O’Leary is enjoying his rugby back at Tom Clifford Park, primarily playing in the out-half position because of the unavailability of Munster’s Tony Butler.
“I was really excited to go back there, I knew a lot of people there already,” he told IrishRugby.ie, speaking ahead of Saturday’s Energia Bateman Cup final against Terenure College (kick-off 2.30pm – live on Irish Rugby TV).
“It’s a real family club and I’ve always felt really at home any time I’ve played there. There are some familiar faces there, mixed with new ones, but the family ethos stays the same.
“Tony (Butler) has been involved with Munster this season a good bit due to injuries. He’s done really well, so I’ve ended up playing a lot at 10.
“I feel most comfortable there, it’s where I’ve played most of my career. It took us a while to get going. I missed some of pre-season, some new lads came in, and the Academy lads are in and out, but now we’ve started to click.
“We’ve won four on the bounce (in the league), we’re going really well. There’s excitement around the Bateman Cup final, you don’t always get the chance to be in an All-Ireland final, be it senior or junior level. It’s always special.”

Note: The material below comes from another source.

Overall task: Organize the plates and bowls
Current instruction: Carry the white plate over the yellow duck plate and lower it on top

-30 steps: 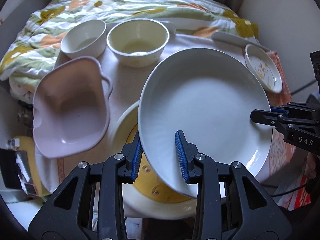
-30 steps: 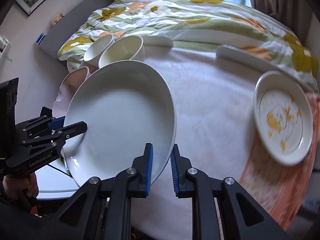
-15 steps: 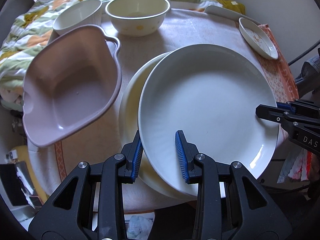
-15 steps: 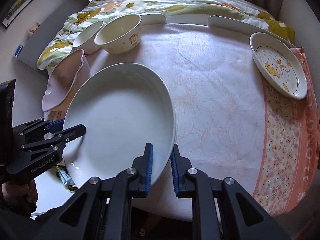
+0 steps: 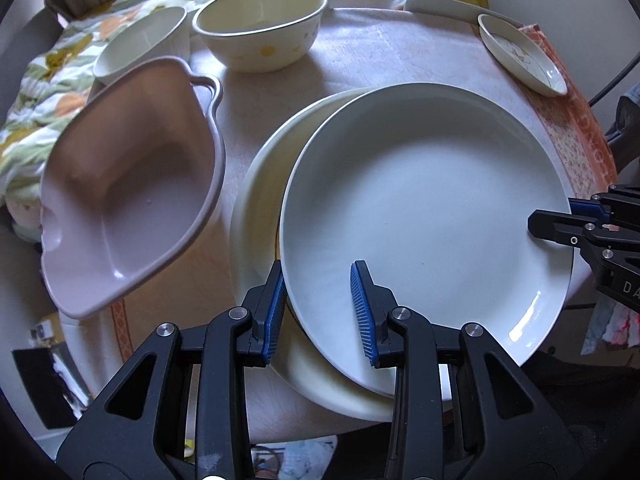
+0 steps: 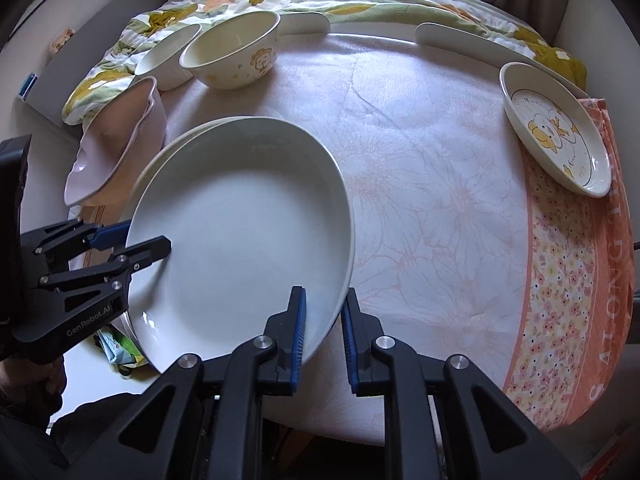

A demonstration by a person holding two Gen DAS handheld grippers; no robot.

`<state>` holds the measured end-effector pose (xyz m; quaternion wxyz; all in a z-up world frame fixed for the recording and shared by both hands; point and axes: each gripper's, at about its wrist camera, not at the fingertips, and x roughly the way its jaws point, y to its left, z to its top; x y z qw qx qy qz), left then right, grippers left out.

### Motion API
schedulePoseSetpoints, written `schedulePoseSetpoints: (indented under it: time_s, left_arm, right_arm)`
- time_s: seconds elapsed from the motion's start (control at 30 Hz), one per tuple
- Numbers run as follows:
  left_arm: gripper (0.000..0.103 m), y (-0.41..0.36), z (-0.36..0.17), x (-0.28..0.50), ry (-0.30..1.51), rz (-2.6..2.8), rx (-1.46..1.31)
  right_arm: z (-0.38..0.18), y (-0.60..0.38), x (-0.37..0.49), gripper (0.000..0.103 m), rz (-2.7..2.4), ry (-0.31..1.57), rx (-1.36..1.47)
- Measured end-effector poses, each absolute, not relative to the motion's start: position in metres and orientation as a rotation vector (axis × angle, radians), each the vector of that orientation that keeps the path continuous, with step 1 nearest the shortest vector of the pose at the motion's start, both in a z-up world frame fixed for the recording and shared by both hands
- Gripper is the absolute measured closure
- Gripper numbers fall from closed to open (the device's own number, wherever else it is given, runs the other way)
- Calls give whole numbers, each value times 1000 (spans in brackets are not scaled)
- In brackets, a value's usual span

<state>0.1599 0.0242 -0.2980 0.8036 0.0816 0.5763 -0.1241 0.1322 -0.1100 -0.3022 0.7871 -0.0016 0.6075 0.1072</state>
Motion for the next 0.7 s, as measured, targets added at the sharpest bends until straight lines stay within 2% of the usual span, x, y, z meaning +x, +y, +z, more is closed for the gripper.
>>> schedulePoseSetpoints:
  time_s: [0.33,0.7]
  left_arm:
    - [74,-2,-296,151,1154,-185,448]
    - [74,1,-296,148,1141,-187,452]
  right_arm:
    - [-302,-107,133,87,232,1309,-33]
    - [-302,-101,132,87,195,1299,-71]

Young Munster are a special community club whose fans travel far and wide to support their beloved team. The last time they won a national title was back in 1993 when they were famously crowned AIL champions after beating St. Mary’s College at Lansdowne Road.
That history-making team were in attendance for the Cookies’ impressive comeback victory over Cork Constitution before Christmas. O’Leary hopes they can draw inspiration from that triumph.
“The class of ’93 watched our last game against Cork Con. It gave us a boost to have them there. Our backs were up against the wall at half-time but we managed to turn it around. That winning group brings such a buzz with them.
To potentially win an All-Ireland competition, to go down as the 2024 Bateman Cup winners, it’s something nobody can take away from the group if we achieve it.
“From a personal level, not everyone wins trophies or medals throughout their career, it’s hard to do. Finals don’t come around often, so you’re hungry to go on and win when you’re in one.
“They’re a great bunch of guys. It’s a great club who have always been so good to me, so it would be great to do it.”
Born in Cork, growing up in Tipperary, O’Leary played for Connacht in a well-travelled career that seen him take on adventures in France with Grenoble and Rouen, some time in England with Ealing Trailfinders and Nottingham, before most recently playing for MLR side Toronto.
It has not always been the conventional or sometimes glamorous path that the lucky few in professional rugby get to experience, but it has been a journey that has made O’Leary the person he is today.
“My own personal development from the game of rugby has been massive,” he admitted. “I’m a different guy to when I started.
“I was always a shy kid. I went into myself on the pitch at times. I was quiet in social settings. Rugby has helped me build confidence, from having to move to different countries, mixing with new groups of lads in different clubs.
“It’s been huge for my own personal development. The game has given me so much, I just love it. I’ve had the opportunity to go all over the world. I represented Canada at a Rugby World Cup.
“It hasn’t always been easy. I dreamed of playing for Munster and Ireland. That obviously didn’t happen, but I wouldn’t change my career. It has helped shape me into the person I am.”
O’Leary qualifies to play for Canada through his mother Delia, who was born in New Brunswick. He made his Test debut against Georgia in June 2017, most notably playing at the Rugby World Cup just over two years later.
He is hoping some big performances will potentially lead to him adding to his 14 caps, highlighting that ‘one of my biggest goals in the backend of my career is to represent Canada again’.
“I’d love to get that opportunity if it presents itself. I need to take responsibility for my own performances, push to have a big year in the MLR and hopefully put my hand up for selection in the summer.”
His younger sister, Maeve Óg, is one of the brightest young talents in Irish Women’s rugby. She already has a handful of caps, winning her fifth against Kazakhstan during the WXV3 tournament. The siblings often bounce ideas off each other while offering both moral and professional support.
“It’s cool to see Maeve Óg playing international rugby. Like that, she is used to the ups and downs of professional rugby (now as a contracted player) and everything that comes with it.
“We’re incredibly proud of her. I made sure I flew home when she made her international debut (against the USA in November 2021).
“It’s nice to be able to bounce off her, we’re in the same job. It’s great to run ideas past each other and just get a different perspective on things,” he added.